There is a group of us on XBox Live (including Co-Op Critics Dan Evans and Kim Wong) that have gamed together for the better part of five years now. We initially came together around Call of Duty: Modern Warfare in 2007, but the group really jelled with the arrival of the original Left 4 Dead in 2008. In fact, we put so much time into playing that game together, that we dubbed our gaming group ‘Team Zombie.’ To this day, whenever the call goes out over Twitter for some co-op gaming, the Team Zombie signal is shown in the sky, no matter what game we’re actually playing.

Outside of Left 4 Dead and Left 4 Dead 2 though, our group doesn’t game together as much anymore. Part of the issue is shooter fatigue, which gets worse with each new iteration of CoD or Battlefield. But part of it is also that no games can quite match the Left 4 Dead series in terms of co-op fun.

So when Valve finally brought he long-awaited Cold Stream update to Xbox on July 24th, it was a pretty big deal for our little group. And since its release, Team Zombie has been back in action, having as much fun as we’ve ever had with the game.

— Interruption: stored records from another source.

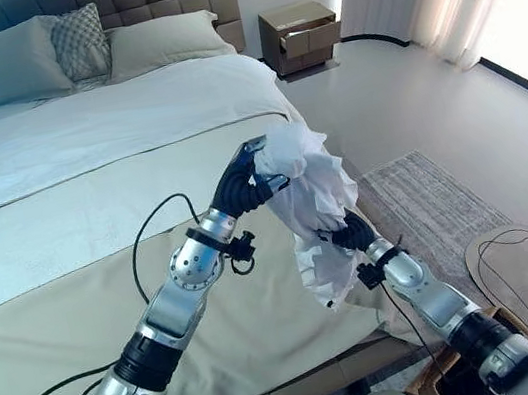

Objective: Pick up clothes into the bucket

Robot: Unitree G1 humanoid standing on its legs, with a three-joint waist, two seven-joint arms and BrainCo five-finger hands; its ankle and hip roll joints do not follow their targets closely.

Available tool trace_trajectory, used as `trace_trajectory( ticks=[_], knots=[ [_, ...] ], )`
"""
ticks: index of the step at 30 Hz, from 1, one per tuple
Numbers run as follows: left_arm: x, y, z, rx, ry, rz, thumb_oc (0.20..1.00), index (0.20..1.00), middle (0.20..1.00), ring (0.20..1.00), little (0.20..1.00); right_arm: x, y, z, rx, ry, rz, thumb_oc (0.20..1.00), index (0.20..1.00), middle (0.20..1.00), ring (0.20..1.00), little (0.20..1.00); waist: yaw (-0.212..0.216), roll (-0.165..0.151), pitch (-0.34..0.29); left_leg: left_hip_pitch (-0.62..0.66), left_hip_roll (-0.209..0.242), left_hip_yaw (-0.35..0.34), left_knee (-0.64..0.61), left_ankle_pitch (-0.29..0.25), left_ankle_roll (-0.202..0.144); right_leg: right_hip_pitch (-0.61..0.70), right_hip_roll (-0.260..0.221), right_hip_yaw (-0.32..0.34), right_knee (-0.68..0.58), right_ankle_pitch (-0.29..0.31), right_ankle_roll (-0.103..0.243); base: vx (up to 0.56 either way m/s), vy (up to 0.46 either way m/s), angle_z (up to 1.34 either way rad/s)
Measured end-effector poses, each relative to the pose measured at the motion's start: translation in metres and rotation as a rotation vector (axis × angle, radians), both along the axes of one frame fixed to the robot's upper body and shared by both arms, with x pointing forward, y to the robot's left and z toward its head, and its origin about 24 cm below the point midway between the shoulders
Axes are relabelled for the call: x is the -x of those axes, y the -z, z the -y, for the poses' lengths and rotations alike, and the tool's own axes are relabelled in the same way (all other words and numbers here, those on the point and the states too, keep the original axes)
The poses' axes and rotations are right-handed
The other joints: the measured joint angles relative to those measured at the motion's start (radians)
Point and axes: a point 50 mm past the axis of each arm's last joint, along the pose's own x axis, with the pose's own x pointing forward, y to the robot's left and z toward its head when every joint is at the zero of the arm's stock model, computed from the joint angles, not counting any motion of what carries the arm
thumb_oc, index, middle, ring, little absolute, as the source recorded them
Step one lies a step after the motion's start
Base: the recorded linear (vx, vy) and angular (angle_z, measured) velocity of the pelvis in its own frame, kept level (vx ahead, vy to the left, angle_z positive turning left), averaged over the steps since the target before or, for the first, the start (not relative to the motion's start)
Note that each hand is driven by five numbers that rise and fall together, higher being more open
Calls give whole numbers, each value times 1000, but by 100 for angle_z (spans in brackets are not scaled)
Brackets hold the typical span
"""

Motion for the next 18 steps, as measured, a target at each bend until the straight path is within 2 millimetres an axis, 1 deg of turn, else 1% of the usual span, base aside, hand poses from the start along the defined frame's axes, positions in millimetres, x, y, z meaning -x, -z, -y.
trace_trajectory(
  ticks=[3, 4, 5, 9, 10, 11, 12, 13, 14, 15, 16, 17, 18],
  knots=[
    [8, 21, -4, 16, -23, -87, 200, 200, 200, 200, 200, 9, 5, 11, -25, 45, -20, 200, 200, 200, 200, 200, -2, -3, -1, 2, 6, 0, -6, -2, 0, -2, 6, 2, 1, -8, 4, -3, -4, -3],
    [9, 26, -4, 26, -26, -107, 200, 200, 200, 200, 200, 12, 7, 13, -40, 58, -25, 200, 200, 200, 200, 200, -2, -3, -2, 2, 7, 1, -6, -5, 2, -1, 8, 2, 0, -11, 5, 0, 0, 0],
    [7, 39, -4, 50, -44, -168, 200, 200, 200, 200, 200, 16, 10, 17, -66, 83, -36, 200, 200, 200, 200, 200, 1, -2, -3, 5, 10, 0, -6, -5, 2, 3, 10, 2, -1, -13, 3, 0, 0, 0],
    [3, 62, -7, 49, -91, -266, 200, 200, 200, 200, 200, 16, 10, 22, -66, 119, -31, 200, 200, 200, 200, 200, -3, -3, -3, 5, 17, 0, -6, -5, 3, 2, 17, 4, -1, -14, 2, 0, 0, 0],
    [2, 73, -7, 30, -110, -303, 200, 200, 200, 200, 200, 15, 9, 25, -67, 139, -23, 200, 200, 200, 200, 200, -7, -3, -3, 5, 19, 2, -6, -5, 3, 2, 19, 5, -2, -14, 2, 0, 0, 0],
    [2, 78, -6, 23, -119, -322, 200, 200, 200, 200, 200, 15, 8, 25, -67, 147, -20, 200, 200, 200, 200, 200, -8, -3, -3, 5, 19, 2, -6, -5, 3, 2, 20, 5, -2, -15, 1, 0, 0, 0],
    [2, 88, -4, 15, -133, -358, 200, 200, 200, 200, 200, 15, 8, 26, -68, 159, -16, 200, 200, 200, 200, 200, -19, -3, -2, 4, 21, 2, -6, -5, 3, 0, 21, 6, -3, -15, 1, -18, -30, -1],
    [2, 93, -3, 12, -138, -382, 253, 253, 253, 253, 253, 15, 8, 27, -68, 163, -14, 200, 200, 200, 200, 200, -24, -3, -2, 4, 21, 3, -6, -5, 3, 0, 21, 6, -3, -16, -1, 0, 0, 0],
    [3, 97, -2, -2, -138, -395, 423, 423, 423, 423, 423, 16, 8, 28, -69, 170, -15, 200, 200, 200, 200, 200, -27, -3, -2, 4, 21, 3, -6, -5, 3, 0, 22, 6, -2, -17, -1, -15, -32, -2],
    [5, 105, 2, -40, -134, -414, 884, 884, 884, 884, 884, 20, 11, 33, -69, 195, -26, 200, 200, 200, 200, 200, -27, -3, -2, 4, 23, 4, -6, -6, 3, 0, 23, 7, -3, -18, -2, 0, 0, 0],
    [6, 109, 3, -58, -131, -425, 959, 959, 959, 959, 959, 22, 13, 36, -68, 209, -32, 200, 200, 200, 200, 200, -27, -3, -2, 4, 23, 4, -6, -6, 3, -1, 24, 7, -2, -19, -4, 0, 0, 0],
    [8, 120, 6, -112, -125, -463, 1000, 1000, 1000, 1000, 1000, 26, 16, 43, -64, 240, -44, 200, 200, 200, 200, 200, -28, -2, -2, 3, 25, 4, -6, -6, 3, -1, 26, 7, -3, -21, -5, 0, 0, 0],
    [10, 126, 6, -140, -123, -481, 1000, 1000, 1000, 1000, 1000, 27, 18, 45, -62, 248, -51, 200, 200, 200, 200, 200, -28, -2, -2, 3, 26, 4, -6, -6, 3, -1, 27, 7, -3, -22, -5, -11, -42, -1]
  ],
)
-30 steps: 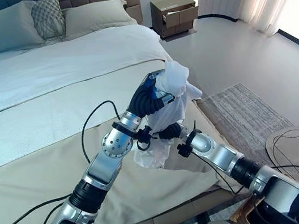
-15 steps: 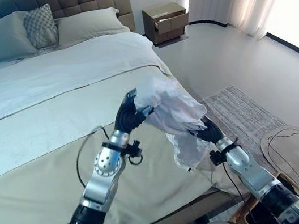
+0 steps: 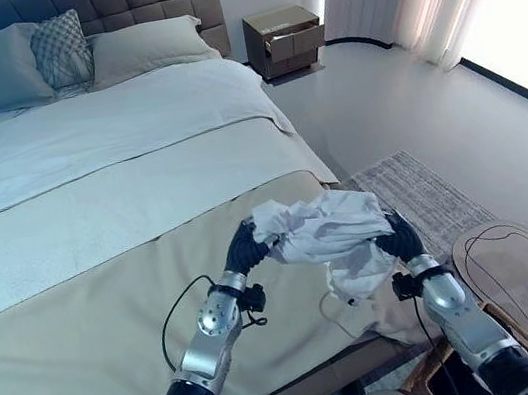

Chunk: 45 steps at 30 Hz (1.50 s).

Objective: Pick up clothes into the bucket

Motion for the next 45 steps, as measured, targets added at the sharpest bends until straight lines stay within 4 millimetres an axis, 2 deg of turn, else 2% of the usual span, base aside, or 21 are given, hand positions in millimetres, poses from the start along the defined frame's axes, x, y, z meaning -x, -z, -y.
trace_trajectory(
  ticks=[3, 4, 8, 11, 12, 14, 16, 19, 24, 25, 26, 27, 28, 31, 36, 38, 39, 40, 41, 43, 45],
  knots=[
    [6, 22, 1, -51, 3, -108, 1000, 1000, 1000, 1000, 1000, 5, 5, 16, 3, 90, -21, 200, 200, 200, 200, 200, -2, 7, 4, -2, 3, -3, 3, 2, -3, 1, 3, -4, 2, -1, -1, -13, -60, 2],
    [9, 29, -4, -70, -6, -145, 1000, 1000, 1000, 1000, 1000, 7, 3, 29, -10, 157, -14, 200, 200, 200, 200, 200, -3, 12, 8, -4, 5, -5, 3, 3, -5, 2, 4, -8, 2, -3, 0, -16, -48, 6],
    [16, 38, -17, -67, -49, -197, 1000, 1000, 1000, 1000, 1000, 12, -1, 55, -6, 266, -4, 200, 200, 200, 200, 200, -5, 29, 15, -23, 6, -32, 6, 4, -6, 8, 6, -33, 4, -10, 2, -29, -67, 18],
    [22, 48, -22, 15, -103, -277, 1000, 1000, 1000, 1000, 1000, 16, -1, 63, 4, 297, -11, 200, 200, 200, 200, 200, -20, 36, 22, -38, 12, -68, 9, 12, -17, 6, 13, -62, 4, -19, 0, -45, -87, 39],
    [30, 56, -22, 145, -173, -352, 1000, 1000, 1000, 1000, 1000, 16, -1, 62, -12, 303, -11, 200, 200, 200, 200, 200, -21, 39, 25, -39, 15, -74, 10, 13, -18, 7, 20, -68, 4, -22, -2, -21, -71, 11],
    [37, 64, -24, 253, -241, -436, 1000, 1000, 1000, 1000, 1000, 17, -1, 63, -21, 310, -11, 200, 200, 200, 200, 200, -23, 44, 28, -40, 19, -83, 11, 13, -18, 9, 21, -74, 0, -27, -3, -20, -44, 10],
    [41, 65, -20, 309, -230, -473, 1000, 1000, 1000, 1000, 1000, 16, -2, 65, -20, 317, -5, 200, 200, 200, 200, 200, -24, 45, 30, -49, 24, -87, 17, 13, -19, 5, 28, -79, 2, -32, -10, -76, -16, 5],
    [41, 64, -16, 297, -179, -479, 1000, 1000, 1000, 1000, 1000, 14, -7, 71, -16, 341, 14, 200, 200, 200, 200, 200, -24, 32, 49, -76, 3, -88, 97, 11, -20, 7, 16, -66, 4, -40, -21, -94, 36, -12],
    [38, 61, -16, 270, -136, -450, 1000, 1000, 1000, 1000, 1000, 14, -14, 81, -46, 385, 44, 200, 200, 200, 200, 200, -44, 30, 72, -78, -26, -84, 124, -22, -35, -24, -8, -12, 27, -35, -14, -87, 117, -26],
    [39, 61, -17, 269, -133, -444, 1000, 1000, 1000, 1000, 1000, 12, -15, 81, -51, 383, 51, 200, 200, 200, 200, 200, -35, 33, 72, -71, -33, -89, 110, -31, -25, -32, -3, 3, 36, -35, -10, -25, 159, -56],
    [38, 60, -18, 273, -120, -435, 1000, 1000, 1000, 1000, 1000, 12, -16, 81, -66, 392, 58, 200, 200, 200, 200, 200, -58, 40, 74, -65, -36, -79, 86, -47, -16, -53, -4, 27, 41, -23, 2, -34, 163, -46],
    [38, 59, -20, 281, -124, -428, 1000, 1000, 1000, 1000, 1000, 12, -15, 80, -75, 395, 58, 200, 200, 200, 200, 200, -55, 36, 76, -56, -41, -67, 66, -42, -10, -60, -9, 30, 47, -21, 8, -59, 164, -51],
    [36, 57, -25, 289, -124, -412, 1000, 1000, 1000, 1000, 1000, 13, -13, 78, -100, 402, 56, 200, 200, 200, 200, 200, -58, 18, 87, -33, -55, -39, 39, -34, 3, -71, -22, 56, 60, -11, 13, -41, 98, -46],
    [34, 54, -32, 286, -107, -392, 1000, 1000, 1000, 1000, 1000, 15, -11, 77, -130, 422, 54, 200, 200, 200, 200, 200, -66, -5, 93, -7, -84, -3, 16, -29, 12, -91, -47, 90, 76, 2, 31, -88, 177, -42],
    [32, 50, -53, 353, -180, -366, 1000, 1000, 1000, 1000, 1000, 11, -8, 68, -184, 425, 58, 200, 200, 200, 200, 200, -54, -18, 98, 52, -114, 58, 0, -42, 49, -101, -74, 112, 146, -8, 52, -66, 110, -36],
    [31, 48, -62, 333, -194, -344, 1000, 1000, 1000, 1000, 1000, 5, -11, 63, -207, 422, 72, 200, 200, 200, 200, 200, -43, -20, 101, 62, -107, 105, 10, -45, 57, -143, -81, 74, 211, 14, 63, -139, 37, -53],
    [28, 44, -70, 308, -203, -327, 1000, 1000, 1000, 1000, 1000, 1, -12, 62, -217, 436, 83, 200, 200, 200, 200, 200, -23, -24, 104, 66, -98, 140, 32, -49, 67, -139, -105, -35, 203, 35, 72, -139, -19, -47],
    [26, 42, -74, 304, -209, -315, 1000, 1000, 1000, 1000, 1000, -2, -12, 62, -219, 444, 81, 200, 200, 200, 200, 200, -17, -22, 107, 63, -84, 155, 43, -47, 79, -142, -120, -103, 243, -15, 48, -88, -24, -31],
    [25, 40, -74, 306, -212, -308, 1000, 1000, 1000, 1000, 1000, -3, -11, 63, -218, 451, 78, 200, 200, 200, 200, 200, -13, -18, 109, 62, -79, 158, 54, -59, 94, -152, -132, -141, 307, -37, 34, -88, -45, -12],
    [22, 33, -78, 310, -222, -263, 1000, 1000, 1000, 1000, 1000, -8, -15, 65, -212, 462, 94, 200, 200, 200, 200, 200, 33, 0, 108, 53, -38, 184, 83, -66, 105, -153, -231, -159, 540, -95, 39, -59, -84, -22],
    [24, 34, -80, 312, -233, -265, 1000, 1000, 1000, 1000, 1000, -15, -21, 63, -219, 455, 118, 200, 200, 200, 200, 200, 68, -1, 107, 51, -31, 209, 91, -72, 107, -147, -305, -174, 579, -99, 56, -14, -150, -54]
  ],
)
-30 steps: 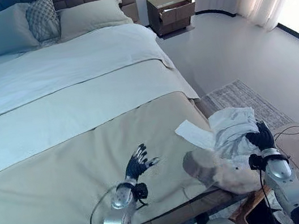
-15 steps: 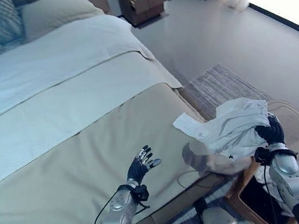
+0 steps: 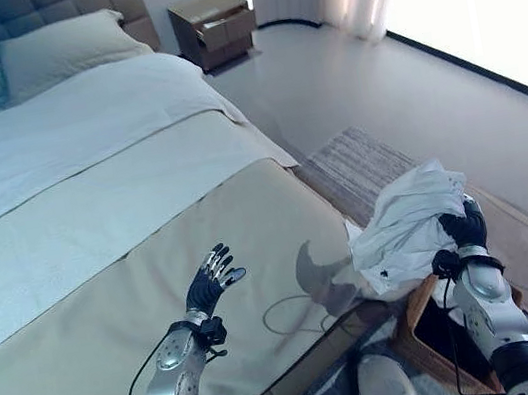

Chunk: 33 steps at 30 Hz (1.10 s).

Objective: Pick up clothes into the bucket

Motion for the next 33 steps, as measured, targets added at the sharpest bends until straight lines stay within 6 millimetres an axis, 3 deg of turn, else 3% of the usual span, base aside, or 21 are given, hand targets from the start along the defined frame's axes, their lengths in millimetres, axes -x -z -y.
trace_trajectory(
  ticks=[1, 2, 3, 4, 5, 8, 10, 11, 14, 19, 20, 22, 23, 24, 25, 27, 31, 32, 33],
  knots=[
    [4, 3, -5, -11, -6, -16, 1000, 1000, 1000, 1000, 1000, -6, -5, -3, -4, -9, 23, 200, 200, 200, 200, 200, 24, -2, -3, -10, 13, 14, 8, 7, -9, 43, -84, -17, -38, -2, 24, 1, -180, -55],
    [8, 5, -6, -16, -10, -27, 1000, 1000, 1000, 1000, 1000, -9, -8, -5, -5, -14, 32, 200, 200, 200, 200, 200, 31, -9, -8, -12, 4, 10, 8, -2, -5, 70, -113, -34, -75, 15, 42, 7, -216, -48],
    [15, 9, -15, -43, -10, -51, 1000, 1000, 1000, 1000, 1000, -11, -9, -8, -17, -20, 41, 200, 200, 200, 200, 200, 42, -33, -21, -14, 2, 22, 7, 9, -32, 125, -163, -57, -176, 47, 55, 8, -161, -41],
    [18, 10, -19, -56, -15, -59, 1000, 1000, 1000, 1000, 1000, -12, -8, -10, -21, -22, 40, 200, 200, 200, 200, 200, 50, -47, -29, -17, -7, 26, 9, 4, -44, 140, -165, -63, -220, 113, 36, 6, -254, -60],
    [26, 14, -31, -77, -46, -86, 1000, 1000, 1000, 1000, 1000, -12, -6, -13, -29, -29, 22, 200, 200, 200, 200, 200, 60, -88, -44, -19, -5, 38, 21, 9, -84, 164, -156, -87, -284, 160, 40, -3, -170, -57],
    [41, 27, -16, -17, -44, -137, 1000, 1000, 1000, 1000, 1000, -11, -7, -5, 9, -30, 1, 200, 200, 200, 200, 200, 26, -40, -70, -38, 62, 18, 50, 22, -93, 171, -68, -58, -355, 141, 52, -26, -238, -51],
    [39, 27, -8, 14, -41, -129, 1000, 1000, 1000, 1000, 1000, -10, -9, -1, 29, -29, -5, 200, 200, 200, 200, 200, 5, -40, -79, -38, 79, -3, 74, 17, -101, 166, -45, -48, -396, 130, 65, -47, -233, -69],
    [37, 26, -5, 24, -42, -123, 1000, 1000, 1000, 1000, 1000, -10, -9, 1, 36, -29, -8, 200, 200, 200, 200, 200, 16, -30, -89, -37, 89, 12, 75, 6, -118, 154, -35, -49, -404, 128, 66, -30, -228, -78],
    [20, 15, 1, 33, -25, -65, 1000, 1000, 1000, 1000, 1000, -8, -4, -3, 34, -32, -28, 200, 200, 200, 200, 200, -8, -54, -102, -78, 106, 3, 113, 2, -137, 148, -16, -26, -463, 121, 94, -33, -217, -24],
    [17, 13, 3, 39, -28, -54, 1000, 1000, 1000, 1000, 1000, -8, 0, -16, 37, -48, -37, 200, 200, 200, 200, 200, -12, -30, -92, -116, 146, -21, 100, 7, -165, 114, 28, -29, -457, 111, 89, -41, -243, 6],
    [16, 10, 3, 42, -32, -42, 1000, 1000, 1000, 1000, 1000, -9, -4, -17, 60, -44, -25, 200, 200, 200, 200, 200, -11, -6, -77, -129, 170, -23, 108, 11, -168, 89, 52, -22, -447, 107, 82, -90, -141, -5],
    [16, 7, 3, 40, -35, -28, 1000, 1000, 1000, 1000, 1000, -11, -6, -20, 80, -46, -16, 200, 200, 200, 200, 200, -7, 8, -65, -156, 181, -48, 130, 10, -168, 74, 67, -11, -442, 102, 74, -225, -39, -3],
    [13, 5, 8, 51, -37, -14, 1000, 1000, 1000, 1000, 1000, -15, -12, -20, 105, -37, 3, 200, 200, 200, 200, 200, -4, 26, -41, -204, 171, -116, 174, 14, -166, 47, 71, -4, -438, 107, 58, -228, -5, -1],
    [8, 2, 14, 59, -20, 1, 1000, 1000, 1000, 1000, 1000, -19, -17, -18, 113, -24, 23, 200, 200, 200, 200, 200, -6, 32, -15, -227, 131, -234, 191, 9, -172, 43, 62, 9, -441, 112, 57, -139, 83, 4],
    [3, -1, 25, 76, 8, 15, 1000, 1000, 1000, 1000, 1000, -25, -26, -15, 121, 1, 50, 200, 200, 200, 200, 200, -17, 52, 14, -276, 108, -303, 203, -4, -179, 16, 53, 9, -453, 126, 56, -62, 102, 4],
    [-10, -13, 33, 82, 32, 71, 1000, 1000, 1000, 1000, 1000, -33, -35, -13, 121, 45, 82, 200, 200, 200, 200, 200, -32, 67, 37, -328, 74, -291, 186, -22, -184, -60, 23, 37, -454, 151, 56, -124, 160, -3],
    [-24, -44, 24, 48, 46, 208, 1000, 1000, 1000, 1000, 1000, -56, -58, -20, 106, 80, 159, 200, 200, 200, 200, 200, -34, 23, 112, -430, 26, -218, 234, -13, -140, -199, -15, 139, -464, 159, 41, -166, 222, -40],
    [-29, -56, 23, 5, 76, 260, 1000, 1000, 1000, 1000, 1000, -71, -75, -18, 106, 108, 200, 200, 200, 200, 200, 200, -25, 33, 146, -483, 36, -186, 262, -31, -120, -260, -27, 154, -468, 125, 55, -38, 68, -91],
    [-32, -60, 25, 8, 78, 277, 1000, 1000, 1000, 1000, 1000, -75, -83, -13, 106, 133, 220, 200, 200, 200, 200, 200, -9, 55, 166, -492, 53, -157, 254, -33, -134, -308, -17, 164, -424, 137, 51, -28, 29, -91]
  ],
)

Cold Stream is great because not only does it bring a new level to L4D2, but it brings the rest of the maps from the original game into L4D2, and they’ve all been updated. Many of the ways we used to beat the old maps are no longer possible, as the levels themselves have been tweaked. This has made all of the maps feel new again, and it’s resulted in the laugh out loud, screaming and yelling sessions that brought the group together in the first place.

So I’d like to thank Valve for Cold Stream, because it got the band back together. It was a long wait, but well worth it to be fighting for my life with Team Zombie again.